Post by Robert Clemens
Director of Operations
I’m a Director of Operations. I have the most unglamorous job in architecture and design—and I love it. Maybe you should too. Years ago, I ran a small design/build firm in Los Angeles. I designed the work, built it, and kept it alive for over a decade. From the outside, it looked successful. Inside, it was constant stress. Every project felt like it might be our last. Staffing was unstable. Insurance was painful. Marketing was guesswork. And no matter how strong the work was, we hit a ceiling we couldn’t scale past. I didn’t know what I didn’t know. When the market crashed in 2008, I went back to school for architecture and eventually landed at Columbia.

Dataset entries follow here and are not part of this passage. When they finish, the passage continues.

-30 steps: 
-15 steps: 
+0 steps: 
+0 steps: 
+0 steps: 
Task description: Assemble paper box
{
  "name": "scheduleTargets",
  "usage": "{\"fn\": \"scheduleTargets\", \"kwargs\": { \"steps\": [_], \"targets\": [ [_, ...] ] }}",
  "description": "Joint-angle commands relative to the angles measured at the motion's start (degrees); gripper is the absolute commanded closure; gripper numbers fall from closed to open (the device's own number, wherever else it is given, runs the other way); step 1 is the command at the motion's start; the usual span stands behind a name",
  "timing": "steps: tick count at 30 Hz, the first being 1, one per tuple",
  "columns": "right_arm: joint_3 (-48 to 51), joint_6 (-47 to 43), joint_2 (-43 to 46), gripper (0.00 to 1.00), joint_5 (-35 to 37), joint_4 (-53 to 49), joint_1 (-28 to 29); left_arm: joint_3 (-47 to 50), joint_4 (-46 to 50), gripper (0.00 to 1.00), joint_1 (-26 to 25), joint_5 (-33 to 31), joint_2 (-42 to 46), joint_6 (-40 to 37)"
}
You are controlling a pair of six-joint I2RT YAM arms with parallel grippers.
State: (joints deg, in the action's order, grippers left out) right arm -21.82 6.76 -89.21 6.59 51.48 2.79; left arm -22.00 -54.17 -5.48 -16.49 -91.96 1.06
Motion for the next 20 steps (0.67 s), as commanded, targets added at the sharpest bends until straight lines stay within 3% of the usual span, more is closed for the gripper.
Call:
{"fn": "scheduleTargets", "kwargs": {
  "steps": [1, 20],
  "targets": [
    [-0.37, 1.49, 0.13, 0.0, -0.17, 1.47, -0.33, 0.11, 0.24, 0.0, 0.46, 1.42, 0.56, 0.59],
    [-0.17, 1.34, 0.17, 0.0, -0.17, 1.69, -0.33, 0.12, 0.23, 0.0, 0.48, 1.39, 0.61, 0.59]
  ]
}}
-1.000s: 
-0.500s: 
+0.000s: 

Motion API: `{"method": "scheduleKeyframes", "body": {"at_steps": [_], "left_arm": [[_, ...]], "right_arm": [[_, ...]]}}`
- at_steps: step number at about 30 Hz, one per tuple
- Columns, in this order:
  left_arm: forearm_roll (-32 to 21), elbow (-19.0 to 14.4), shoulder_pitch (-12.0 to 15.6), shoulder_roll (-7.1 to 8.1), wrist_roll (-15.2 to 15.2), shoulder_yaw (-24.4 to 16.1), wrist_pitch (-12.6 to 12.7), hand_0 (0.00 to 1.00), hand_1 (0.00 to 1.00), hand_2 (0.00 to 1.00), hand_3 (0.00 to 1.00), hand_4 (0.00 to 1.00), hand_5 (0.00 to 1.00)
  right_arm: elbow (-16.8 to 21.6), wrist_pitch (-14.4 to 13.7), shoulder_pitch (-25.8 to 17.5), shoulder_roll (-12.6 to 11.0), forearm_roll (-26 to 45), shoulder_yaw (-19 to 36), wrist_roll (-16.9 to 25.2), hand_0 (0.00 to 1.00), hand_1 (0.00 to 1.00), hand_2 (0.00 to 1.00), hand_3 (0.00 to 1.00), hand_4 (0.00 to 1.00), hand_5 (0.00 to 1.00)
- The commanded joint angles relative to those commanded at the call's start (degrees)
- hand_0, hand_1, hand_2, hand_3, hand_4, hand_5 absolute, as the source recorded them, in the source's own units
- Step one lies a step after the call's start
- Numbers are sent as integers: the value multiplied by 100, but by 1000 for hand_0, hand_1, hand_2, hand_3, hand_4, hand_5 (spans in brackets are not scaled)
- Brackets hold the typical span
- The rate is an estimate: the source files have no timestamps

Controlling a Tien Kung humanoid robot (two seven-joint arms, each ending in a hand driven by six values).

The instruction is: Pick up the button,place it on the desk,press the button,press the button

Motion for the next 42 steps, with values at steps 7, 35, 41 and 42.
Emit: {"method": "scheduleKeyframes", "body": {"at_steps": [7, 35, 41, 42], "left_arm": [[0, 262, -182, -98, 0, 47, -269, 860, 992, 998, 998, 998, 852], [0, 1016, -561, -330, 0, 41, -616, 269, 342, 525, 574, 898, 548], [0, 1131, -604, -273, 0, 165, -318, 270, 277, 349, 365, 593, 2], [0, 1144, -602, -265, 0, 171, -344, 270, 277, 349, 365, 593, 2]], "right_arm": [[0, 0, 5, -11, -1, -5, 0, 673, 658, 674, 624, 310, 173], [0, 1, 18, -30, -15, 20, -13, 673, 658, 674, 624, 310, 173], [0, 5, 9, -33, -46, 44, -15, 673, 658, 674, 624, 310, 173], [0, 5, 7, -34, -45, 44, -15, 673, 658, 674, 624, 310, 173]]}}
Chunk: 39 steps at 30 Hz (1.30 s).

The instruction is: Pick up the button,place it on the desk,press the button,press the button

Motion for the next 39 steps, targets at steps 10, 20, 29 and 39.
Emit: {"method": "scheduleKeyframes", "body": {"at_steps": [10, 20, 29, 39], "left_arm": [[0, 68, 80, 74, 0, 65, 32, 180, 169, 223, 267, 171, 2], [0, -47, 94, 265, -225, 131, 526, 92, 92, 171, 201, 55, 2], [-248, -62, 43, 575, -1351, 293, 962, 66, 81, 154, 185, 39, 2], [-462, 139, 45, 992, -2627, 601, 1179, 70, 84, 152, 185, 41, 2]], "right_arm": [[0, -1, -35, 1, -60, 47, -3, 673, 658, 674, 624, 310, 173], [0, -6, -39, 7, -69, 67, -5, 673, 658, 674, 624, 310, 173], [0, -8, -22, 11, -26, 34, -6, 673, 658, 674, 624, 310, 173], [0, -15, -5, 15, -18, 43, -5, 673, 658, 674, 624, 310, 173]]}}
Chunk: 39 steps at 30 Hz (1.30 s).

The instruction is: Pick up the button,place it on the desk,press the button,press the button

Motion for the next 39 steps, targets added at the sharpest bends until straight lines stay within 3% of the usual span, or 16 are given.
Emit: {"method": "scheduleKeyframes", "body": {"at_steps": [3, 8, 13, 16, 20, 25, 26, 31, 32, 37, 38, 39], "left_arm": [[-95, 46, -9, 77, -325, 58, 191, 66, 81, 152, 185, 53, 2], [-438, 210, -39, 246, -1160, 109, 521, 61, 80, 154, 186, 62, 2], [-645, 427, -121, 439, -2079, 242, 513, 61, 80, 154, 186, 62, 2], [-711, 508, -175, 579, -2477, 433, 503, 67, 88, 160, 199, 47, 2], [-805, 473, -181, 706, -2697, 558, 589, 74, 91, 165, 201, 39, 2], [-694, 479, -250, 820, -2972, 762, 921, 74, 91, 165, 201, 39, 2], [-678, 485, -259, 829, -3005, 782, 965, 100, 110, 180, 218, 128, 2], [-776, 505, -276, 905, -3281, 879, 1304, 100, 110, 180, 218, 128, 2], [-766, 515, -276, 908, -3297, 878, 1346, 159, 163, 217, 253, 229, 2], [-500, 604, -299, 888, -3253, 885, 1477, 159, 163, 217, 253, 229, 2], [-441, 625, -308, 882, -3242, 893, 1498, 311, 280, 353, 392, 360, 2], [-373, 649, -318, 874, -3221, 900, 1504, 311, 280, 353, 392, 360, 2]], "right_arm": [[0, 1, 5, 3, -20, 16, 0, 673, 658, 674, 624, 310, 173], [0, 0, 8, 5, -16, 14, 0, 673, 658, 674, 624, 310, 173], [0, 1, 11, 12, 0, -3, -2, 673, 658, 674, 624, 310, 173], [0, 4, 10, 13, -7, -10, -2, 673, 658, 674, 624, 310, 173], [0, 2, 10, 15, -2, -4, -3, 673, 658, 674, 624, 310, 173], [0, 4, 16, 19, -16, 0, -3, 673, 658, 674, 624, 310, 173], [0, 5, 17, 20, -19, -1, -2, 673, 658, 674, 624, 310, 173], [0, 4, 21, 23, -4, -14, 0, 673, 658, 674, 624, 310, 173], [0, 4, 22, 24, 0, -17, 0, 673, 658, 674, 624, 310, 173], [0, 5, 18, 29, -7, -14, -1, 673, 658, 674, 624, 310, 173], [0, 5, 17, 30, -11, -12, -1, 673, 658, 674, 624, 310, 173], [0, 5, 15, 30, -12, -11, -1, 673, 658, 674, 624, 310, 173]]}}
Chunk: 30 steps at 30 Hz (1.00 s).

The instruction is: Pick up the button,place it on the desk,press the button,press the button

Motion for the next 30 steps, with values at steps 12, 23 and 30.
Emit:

I loved it—but I was stunned by how little we talked about how design firms actually run. I think there was one professional practice class. No real discussion of how insurance, contracts, staffing, IT, taxes, foreign offices, or going global works. After graduating, I made it my mission to understand how firms scale—from 20 people to 100 and beyond—and why. I worked at mid-sized and large offices to see what I’d missed. Here’s the lesson: as firms grow, someone has to own the unglamorous stuff. Operations. Operations comes with a language and work most designers avoid—KPIs, net multipliers, labor rates, contractual exchange rates, margins, P&L sheets, risk mitigation, international contracts and lawyers. And on a good day, great design is more than all that. It’s transformative. That’s exactly why this role needs to be lead by someone trained to design. Operations has to understand what it takes to create spaces that have the possibility to be transformative. I handle the spreadsheets so designers don’t have to. Because buried in those numbers are all the reasons my first firm couldn’t grow: no standardization, no measurement, no clarity. Great design gets you noticed. Great operations let you grow. That’s why I love this unglamorous job—and why it matters more than most people think.